While my early rising doesn’t guarantee that I am polished enough to shine, I get some of my best contemplation done between four and seven a.m.
Since the Significant One needed to be at the airport by three-forty-five to be on time for a five-fifteen from here to there, I decided to grab a cup of Brazillian bean juice and turn my bow northward. Recruited to be an in-house sitter for a few days, I was destined to present myself at the G’daughter’s house by zero-seven hundred hours, right when mom and dad shoved off for work purposes.
The all-night fluorescent-lit gas emporium drew me in like a moth to a flame, and I topped off the tank, scrubbed the windshield with dirtier water than the glass it cleaned, and turned the heated seat to bun warming status.

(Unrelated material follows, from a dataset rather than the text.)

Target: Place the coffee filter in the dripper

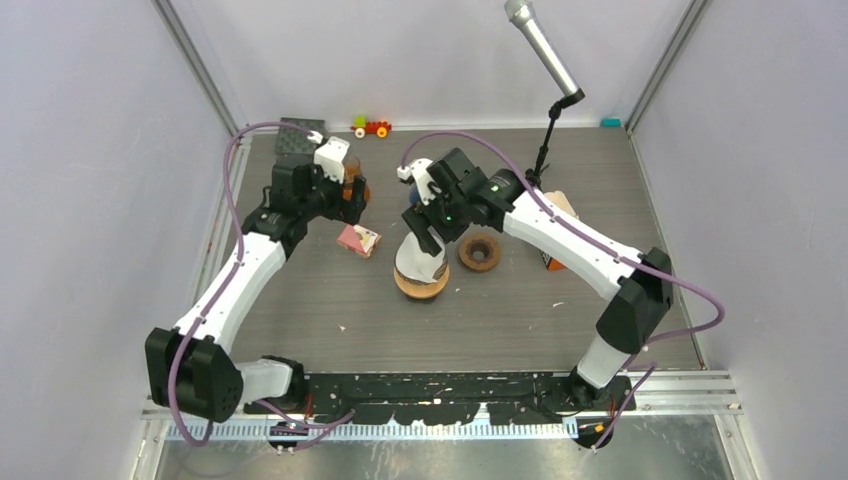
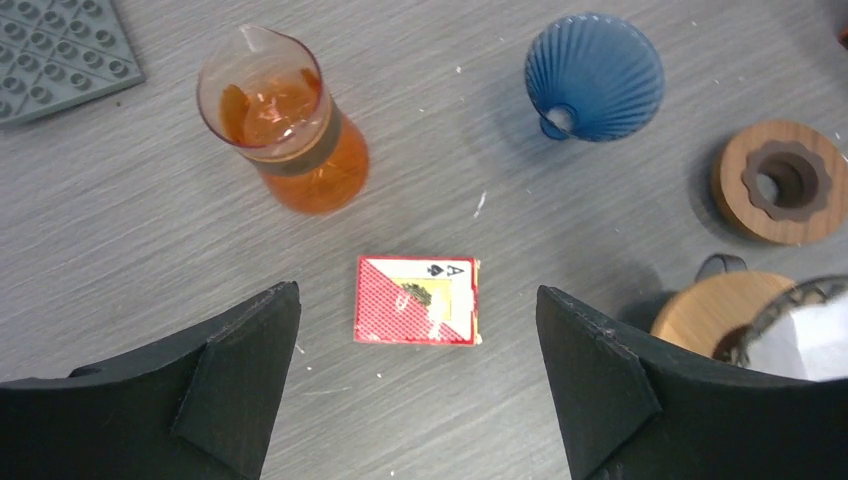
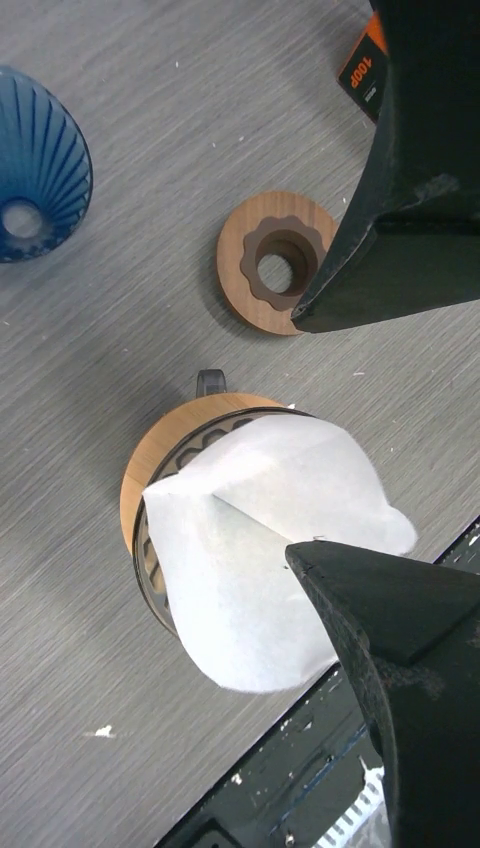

SiriusXM provided tunes, and The Bridge played songs I had all but forgotten. As I passed a hotel, I commented—to no one else—that the backlit neon sign featuring the available room accouterments listed everything you need and nothing you don’t.
Fridge, Coffeemaker, Microwave.
If only life were that easy. I argued with the presenter that it was that easy. The other half of me nodded my head in agreement. The argument was over.
The consensus was that those three essential items were exactly triple what travelers could expect to get less than fifty years ago. Now, mind you, this hotel is known for something other than luxurious extras. It’s a basic place set up for one or two-nighters, not weeklong stays.
There was no mention of free wi-fi, a breakfast buffet, a coffee bar, or foot massages for the weary wanderer. But I summarized in my mind that a traveler would have been lucky to get just one out of three of those brightly back-lit black-lettered benefits just a few years ago.
The place was almost empty, or at least the parking lot was. Maybe it wasn’t enough, or it could have been a slow night for travel.
If there had been anyone else in the car, confusion might have overtaken them if I had spoken any of this out loud. But it was just Ellie and me, and I understood. She didn’t care.
I wish I could tell you why I mulled all of this repeatedly in my mind for over an hour, but I couldn’t put my finger on it.
As the sun crept up to my right, I switched to Bloomberg news and caught up on business information that meant nothing to me. Surfing multiple news options, I came across an interview with a few Ukrainians living in the basement of a bombed-out building. There was no electricity, but they had a fire. There was no breakfast buffet, but they had bean soup. One lady was making bread. None of this was visible to me, but the reporter described the scene well.
I come from a place where words mean much more than photos or videos. I don’t have TikTok, and I don’t intend to get it. I let my mind make the pictures; sometimes, it’s far more accurate than the garbage that pummels me with high-resolution images daily.
Those interviewed presented themselves as damn lucky to be alive, and they had exactly zero of the three luxuries used to beckon weary travelers to that non-luxury hotel. For most of us, including myself, those luxuries would not be enough to draw us in; there were undoubtedly better options just a few more miles down the road.
But what if there weren’t?
The reason is that only when you have nothing do you appreciate so little, like a piece of bread, soup with beans, and the warmth of a small fire.
Can you imagine if the group— barely surviving in that rubble— saw a sign as I had seen? Imagine their joyous celebration.
Fridge, Coffeemaker, Microwave; we are kings, and it’s still insufficient.